A remark on partial sums involving the Mobius function

Let $<¶> \subset \N$ be a multiplicative subsemigroup of the natural numbers $\N = \{1,2,3,...\}$ generated by an arbitrary set $¶$ of primes (finite or infinite). We given an elementary proof that the partial sums $\sum_{n \in < ¶>: n \leq x} \frac{\mu(n)}{n}$ are bounded in magnitude by 1. With the aid of the prime number theorem, we also show that these sums converge to $\prod_{p \in ¶} (1 - \frac{1}{p})$ (the case when $¶$ is all the primes is a well-known observation of Landau).

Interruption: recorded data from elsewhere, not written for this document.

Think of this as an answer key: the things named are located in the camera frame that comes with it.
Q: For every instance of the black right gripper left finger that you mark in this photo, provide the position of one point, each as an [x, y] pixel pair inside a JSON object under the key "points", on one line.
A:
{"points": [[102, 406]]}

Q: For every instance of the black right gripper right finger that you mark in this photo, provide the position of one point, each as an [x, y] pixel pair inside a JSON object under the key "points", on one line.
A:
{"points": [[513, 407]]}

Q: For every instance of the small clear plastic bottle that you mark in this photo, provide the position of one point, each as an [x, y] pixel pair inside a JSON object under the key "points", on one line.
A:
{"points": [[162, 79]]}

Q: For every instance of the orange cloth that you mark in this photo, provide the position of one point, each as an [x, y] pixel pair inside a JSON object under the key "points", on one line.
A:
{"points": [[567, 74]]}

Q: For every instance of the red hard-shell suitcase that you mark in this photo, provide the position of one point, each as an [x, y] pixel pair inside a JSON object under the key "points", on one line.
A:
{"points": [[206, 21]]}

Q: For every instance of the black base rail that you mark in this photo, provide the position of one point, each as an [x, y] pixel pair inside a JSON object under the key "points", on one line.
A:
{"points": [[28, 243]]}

Interestingly, this convergence holds even in the presence of non-trivial zeroes and poles of the associated zeta function $\zeta_¶(s) := \prod_{p \in ¶} (1-\frac{1}{p^s})^{-1}$ on the line $\{\Re(s)=1\}$. As equivalent forms of the first inequality, we have $|\sum_{n \leq x: (n,P)=1} \frac{\mu(n)}{n}| \leq 1$, $|\sum_{n|N: n \leq x} \frac{\mu(n)}{n}| \leq 1$, and $|\sum_{n \leq x} \frac{\mu(mn)}{n}| \leq 1$ for all $m,x,N,P \geq 1$.